While sales in China appear to be spiking upward, indicating that the giant economy is slowly reviving from its COVID-induced slumber, the opposite appears true for the world’s largest jewelry market, the United States.
According to first quarter sales results reported by LVMH, the world’s largest luxury company, sales in China rebounded by more than twice the amount that the analysts forecast, expectations, in the United States demand is showing signs of slippage, particularly among younger, lower-spending shoppers.
Sales by the company, which owns the Louis Vuitton, Dior and Tiffany & Co., came to 21.04 billion euros ($23.10 billion) for the three months to end-March. LVMH said first-quarter sales grew by 14 percent in Asia, excluding Japan, compared with an 8 fall decline in the fourth quarter of last year. It added that said expected China to drive growth in 2023.
U.S. sales were actually up by 8 percent during the quarter, but according to LVMH’s finance chief most of that growth could be attributed to strong sales at its Sephora retail chain of beauty and cosmetic stores.
“For the rest, the business is slowing down a bit,” Jean Jacques Guion was quoted by Reuters, noting softer demand for fashion and jewelry.
NRF STLL REMAINS OPTIMISTIC
The data released by LVMH did not seems at odds with figures provided by the U.S. Department of Commerce, which reported that watch and jewelry sales in the country fell for the fifth consecutive month, by 3 percent in February. Ongoing fears of a recession and financial crisis, were cited.
According to the U.S. Department of Commerce, jewelry sales slipped by 3.4 percent and watch sales by 1.4 percent during February. In January, sales had fallen by a more modest 0.3 percent.
The National Retail Federation remains optimistic, however, anticipating that sales will grow between 4 percent and 6 percent in 2023. In total, NRF projects that U.S. retail sales will reach between $5.13 trillion and $5.23 trillion this year.
“In just the last three years, the retail industry has experienced growth that would normally take almost a decade by pre-pandemic standards,” NRF President and CEO Matthew Shay said. “While we expect growth to moderate in the year ahead, it will remain positive as retail sales stabilize to more historical levels.

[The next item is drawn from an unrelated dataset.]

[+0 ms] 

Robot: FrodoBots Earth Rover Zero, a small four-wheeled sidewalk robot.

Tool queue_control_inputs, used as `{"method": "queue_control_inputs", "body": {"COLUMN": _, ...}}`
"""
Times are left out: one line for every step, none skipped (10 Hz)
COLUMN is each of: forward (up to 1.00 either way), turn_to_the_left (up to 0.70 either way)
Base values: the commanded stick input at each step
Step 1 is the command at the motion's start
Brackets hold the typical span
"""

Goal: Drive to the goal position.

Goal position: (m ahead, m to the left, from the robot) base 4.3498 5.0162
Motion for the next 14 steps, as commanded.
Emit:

The 2023 figure compares with 7 percent annual growth to $4.9 trillion in 2022. The 2023 forecast is above the pre-pandemic, average annual retail sales growth rate of 3.6 percent.

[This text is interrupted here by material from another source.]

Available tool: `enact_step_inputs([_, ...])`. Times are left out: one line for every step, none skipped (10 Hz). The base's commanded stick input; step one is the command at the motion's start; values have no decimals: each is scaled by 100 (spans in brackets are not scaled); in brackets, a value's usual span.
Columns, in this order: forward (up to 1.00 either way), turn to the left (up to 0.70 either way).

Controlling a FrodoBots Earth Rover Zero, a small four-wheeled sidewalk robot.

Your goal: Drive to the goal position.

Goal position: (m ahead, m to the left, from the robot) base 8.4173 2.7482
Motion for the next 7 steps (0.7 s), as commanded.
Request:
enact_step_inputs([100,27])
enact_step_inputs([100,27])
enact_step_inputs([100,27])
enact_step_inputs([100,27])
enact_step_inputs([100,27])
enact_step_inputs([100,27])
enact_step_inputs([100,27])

CONSUMER CONFIDENCE RISES SLIGHTLY
More in line with the NRF data, the Conference Board’s index of U.S. consumer confidence increased slightly in March to 104.2 (1985=100), up from 103.4 in February. The Present Situation Index—based on consumers’ assessment of current business and labor market conditions—decreased to 151.1 from 153.0 last month. The Expectations Index—based on consumers’ short-term outlook for income, business, and labor market conditions—ticked up to 73.0 from 70.4 in February.
However, for 12 of the last 13 months—since February 2022—the Expectations Index has been below 80, the level which often signals a recession within the next year.
“Driven by an uptick in expectations, consumer confidence improved somewhat in March, but remains below the average level seen in 2022 . The gain reflects an improved outlook for consumers under 55 years of age and for households earning $50,000 and over,” said Ataman Ozyildirim, Senior Director, Economics at The Conference Board.
“While consumers feel a bit more confident about what’s ahead, they are slightly less optimistic about the current landscape. The share of consumers saying jobs are ‘plentiful’ fell, while the share of those saying jobs are ‘not so plentiful’ rose. The latest results also reveal that their expectations of inflation over the next 12 months remains elevated—at 6.3 percent. “
18.4 percent of American consumers said business conditions were “good,” up slightly from 18.0 percent. However, 19.3 percent said business conditions were “bad,” up from 17.4 percent.